Cristo, el verdadero prójimo

La parábola del buen Samaritano es mucho más que una simple lección moral. San Pablo, en su carta a los Colosenses, nos ofrece la clave para interpretarla en su máxima profundidad. Nos presenta un himno majestuoso a Cristo, “imagen de Dios invisible”, en quien “tienen su fundamento todas las cosas”. Es en Cristo donde el amor de Dios se ha hecho visible, cercano y tangible. Él es el verdadero y definitivo Buen Samaritano de la humanidad. Nosotros somos ese hombre asaltado en el camino, herido por el pecado, despojado de nuestra dignidad y dejado medio muerto.

El sacerdote (la antigua ley) y el levita (el culto del templo) pasaron de largo, porque la Antigua Alianza, por sí misma, no podía sanar la herida profunda del pecado. Pero Cristo, al vernos, “se compadeció”. No pasó de largo. Se desvió de su camino, se abajó hasta nuestra miseria, ungió nuestras heridas con el aceite del consuelo y el vino de la esperanza —símbolos de los sacramentos— y nos cargó sobre sí mismo. El mesón al que nos lleva es la Iglesia, un hospital de campaña donde Él mismo nos confía al cuidado de la comunidad, prometiendo su regreso y pagando el precio total de nuestra salvación con la sangre de su Cruz. Todo el amor que somos capaces de dar tiene su origen y su modelo en este amor reconciliador de Cristo, que nos ha hecho prójimos de Dios.

Ser testigos hoy

La pregunta de Jesús al final de la parábola resuena hoy para cada uno de nosotros: “¿Cuál de estos tres te parece que se portó como prójimo?”. La respuesta del doctor de la ley es inmediata: “El que tuvo compasión de él”. Y la orden de Jesús es directa, sin rodeos: “Anda y haz tú lo mismo”. Haber sido encontrados, sanados y amados por Cristo, el Buen Samaritano, nos convierte a nosotros en samaritanos para el mundo. La vida eterna no se “consigue” acumulando méritos, sino viviéndola desde ahora, haciéndonos prójimos de quienes yacen en las cunetas de la vida.
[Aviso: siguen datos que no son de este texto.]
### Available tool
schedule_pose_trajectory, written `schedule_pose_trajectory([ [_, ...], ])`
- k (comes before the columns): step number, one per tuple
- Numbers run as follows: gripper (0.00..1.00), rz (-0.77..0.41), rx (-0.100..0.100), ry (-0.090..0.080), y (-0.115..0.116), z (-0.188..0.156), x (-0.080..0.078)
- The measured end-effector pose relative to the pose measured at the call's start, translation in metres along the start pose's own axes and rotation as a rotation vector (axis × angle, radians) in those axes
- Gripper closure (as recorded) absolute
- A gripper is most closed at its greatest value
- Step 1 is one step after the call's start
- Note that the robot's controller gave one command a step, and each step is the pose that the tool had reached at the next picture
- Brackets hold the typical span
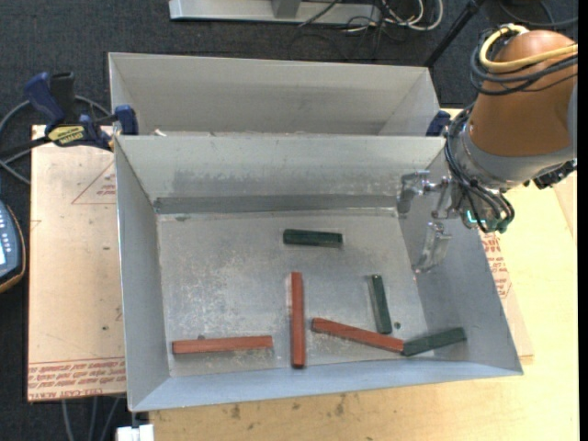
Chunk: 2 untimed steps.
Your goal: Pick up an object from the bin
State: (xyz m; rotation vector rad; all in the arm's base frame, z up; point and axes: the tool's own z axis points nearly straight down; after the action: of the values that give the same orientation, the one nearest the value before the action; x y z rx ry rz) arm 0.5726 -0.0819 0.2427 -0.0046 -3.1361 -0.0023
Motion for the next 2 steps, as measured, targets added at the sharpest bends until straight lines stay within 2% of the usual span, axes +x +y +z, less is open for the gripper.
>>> schedule_pose_trajectory([
  [1, 0.00, -0.001, -0.003, 0.000, 0.082, 0.115, -0.020],
  [2, 0.00, -0.193, -0.001, -0.007, 0.128, 0.174, -0.074],
])
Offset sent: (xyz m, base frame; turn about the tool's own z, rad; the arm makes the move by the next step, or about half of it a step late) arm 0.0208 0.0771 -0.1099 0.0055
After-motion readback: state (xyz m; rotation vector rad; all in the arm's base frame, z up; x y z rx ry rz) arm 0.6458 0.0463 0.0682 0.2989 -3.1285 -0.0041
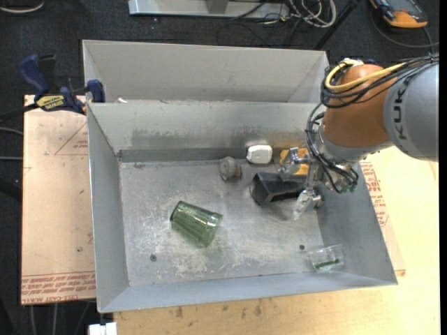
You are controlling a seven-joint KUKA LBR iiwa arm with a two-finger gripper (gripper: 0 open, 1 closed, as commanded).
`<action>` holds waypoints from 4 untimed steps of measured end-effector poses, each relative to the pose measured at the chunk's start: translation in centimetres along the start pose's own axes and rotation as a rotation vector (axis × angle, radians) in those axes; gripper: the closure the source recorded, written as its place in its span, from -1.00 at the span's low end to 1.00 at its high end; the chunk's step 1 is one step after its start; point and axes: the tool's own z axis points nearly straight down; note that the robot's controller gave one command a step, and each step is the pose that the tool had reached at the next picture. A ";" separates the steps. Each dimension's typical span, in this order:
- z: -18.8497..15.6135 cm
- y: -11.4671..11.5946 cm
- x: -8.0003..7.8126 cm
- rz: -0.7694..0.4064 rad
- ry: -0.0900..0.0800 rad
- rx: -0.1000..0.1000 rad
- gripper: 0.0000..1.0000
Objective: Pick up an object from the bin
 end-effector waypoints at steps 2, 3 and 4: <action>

Ser testigos hoy significa tener los ojos abiertos para ver al que sufre: al anciano solo, al joven desorientado, al migrante sin hogar, al compañero de trabajo que carga una pena en silencio. Significa permitir que nuestro corazón se compadezca, que el dolor ajeno nos duela y nos mueva a la acción. Y, finalmente, significa acercarnos, sin miedo a mancharnos, para ofrecer el aceite y el vino que tengamos a mano: una palabra de aliento, un gesto de servicio, nuestro tiempo, nuestra escucha. Como comunidad cristiana, somos llamados a ser ese “mesón” donde los heridos del camino encuentran refugio, sanación y la certeza de que el Señor, a su regreso, pagará con creces todo gesto de amor hecho en su nombre.